イタリア政府は、3月28日に、細胞培養肉などの細胞培養食品の製造と販売を禁止する法案を提出しました。イタリアの最大の農業組合である「Coldiretti」は、この法案を支持し、官庁街でフラッシュモブを行い、「合成食品にノー」とのメッセージを掲げました。

この法案は、豆類などを原料とした植物性代替肉ではなく、動物の細胞を組織培養された細胞培養食品を禁止対象としています。法案が可決されれば、違反者には6万ユーロ(約850万円)以下の罰金が科されます。

イタリアの保健相オラツィオ・スキッラーチは、法案を閣議決定した後の記者会見で、「現時点で細胞培養食品の摂取の有害性を示す科学的根拠はなく、予防原則に基づくものだ」と説明しました。

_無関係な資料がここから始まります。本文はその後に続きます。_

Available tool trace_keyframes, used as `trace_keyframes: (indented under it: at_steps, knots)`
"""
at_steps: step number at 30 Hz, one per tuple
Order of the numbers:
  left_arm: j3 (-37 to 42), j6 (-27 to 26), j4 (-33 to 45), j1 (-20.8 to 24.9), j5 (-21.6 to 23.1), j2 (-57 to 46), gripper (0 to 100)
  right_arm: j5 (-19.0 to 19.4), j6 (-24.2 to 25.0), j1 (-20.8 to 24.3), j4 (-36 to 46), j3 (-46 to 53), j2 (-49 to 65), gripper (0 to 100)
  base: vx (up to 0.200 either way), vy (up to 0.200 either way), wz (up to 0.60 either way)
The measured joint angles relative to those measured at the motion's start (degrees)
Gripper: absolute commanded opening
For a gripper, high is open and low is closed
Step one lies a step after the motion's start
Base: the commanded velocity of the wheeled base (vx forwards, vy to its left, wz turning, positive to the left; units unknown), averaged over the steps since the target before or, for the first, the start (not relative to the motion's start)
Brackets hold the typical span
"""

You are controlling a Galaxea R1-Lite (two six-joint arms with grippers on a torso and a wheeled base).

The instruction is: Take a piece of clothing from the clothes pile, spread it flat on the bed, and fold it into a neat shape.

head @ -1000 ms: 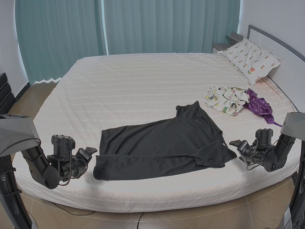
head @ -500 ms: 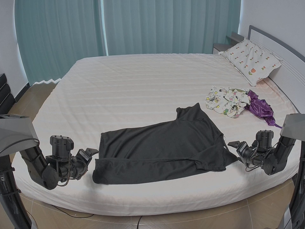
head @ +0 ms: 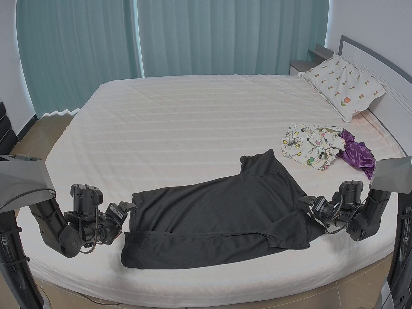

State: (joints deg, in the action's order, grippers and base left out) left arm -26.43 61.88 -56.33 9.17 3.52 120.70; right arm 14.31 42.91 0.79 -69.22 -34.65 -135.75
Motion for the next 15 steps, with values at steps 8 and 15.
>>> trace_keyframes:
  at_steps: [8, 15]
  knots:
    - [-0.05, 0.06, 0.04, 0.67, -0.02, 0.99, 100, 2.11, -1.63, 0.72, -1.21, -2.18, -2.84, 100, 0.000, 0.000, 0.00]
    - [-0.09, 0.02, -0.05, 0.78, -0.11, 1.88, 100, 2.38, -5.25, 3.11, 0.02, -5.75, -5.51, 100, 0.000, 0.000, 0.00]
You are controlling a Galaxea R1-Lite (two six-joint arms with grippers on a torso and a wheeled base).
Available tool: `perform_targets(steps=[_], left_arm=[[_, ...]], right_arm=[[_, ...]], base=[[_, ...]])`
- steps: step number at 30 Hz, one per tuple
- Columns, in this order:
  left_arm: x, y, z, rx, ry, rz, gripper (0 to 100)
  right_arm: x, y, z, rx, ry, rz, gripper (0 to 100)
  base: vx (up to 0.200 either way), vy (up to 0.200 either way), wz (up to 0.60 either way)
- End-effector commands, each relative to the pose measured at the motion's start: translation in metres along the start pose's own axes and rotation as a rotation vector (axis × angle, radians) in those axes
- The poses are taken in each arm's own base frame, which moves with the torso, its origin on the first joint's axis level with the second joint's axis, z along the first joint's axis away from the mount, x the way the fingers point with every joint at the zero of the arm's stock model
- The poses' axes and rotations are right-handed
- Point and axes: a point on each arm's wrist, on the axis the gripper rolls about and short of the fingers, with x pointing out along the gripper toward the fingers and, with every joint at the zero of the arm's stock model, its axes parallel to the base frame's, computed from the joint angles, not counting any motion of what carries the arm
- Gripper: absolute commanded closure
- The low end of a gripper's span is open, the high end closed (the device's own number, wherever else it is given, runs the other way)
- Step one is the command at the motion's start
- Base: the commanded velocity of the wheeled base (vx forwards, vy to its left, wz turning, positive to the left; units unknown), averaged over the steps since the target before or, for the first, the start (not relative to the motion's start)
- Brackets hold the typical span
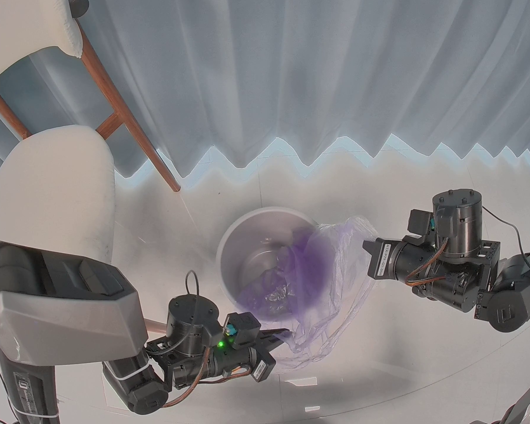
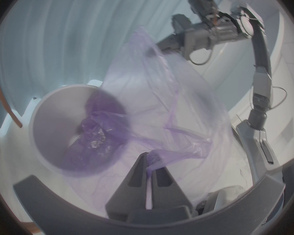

この法案は、欧州でも話題となっており、欧州連合(EU)では、今年6月に細胞培養肉の販売を承認する予定です。ただし、承認にあたっては、製造方法の安全性や健康への影響など、多くの検討が必要とされています。

細胞培養肉は、動物の細胞を培養して肉を作り出す方法で、環境問題や動物の福祉問題に対する解決策として注目を集めています。一方で、健康への影響や、従来の食肉との違いについての懸念も指摘されています。

イタリア政府がこのような法案を提出したことで、細胞培養肉の製造や販売に対する世界的な議論が加速することが予想されます。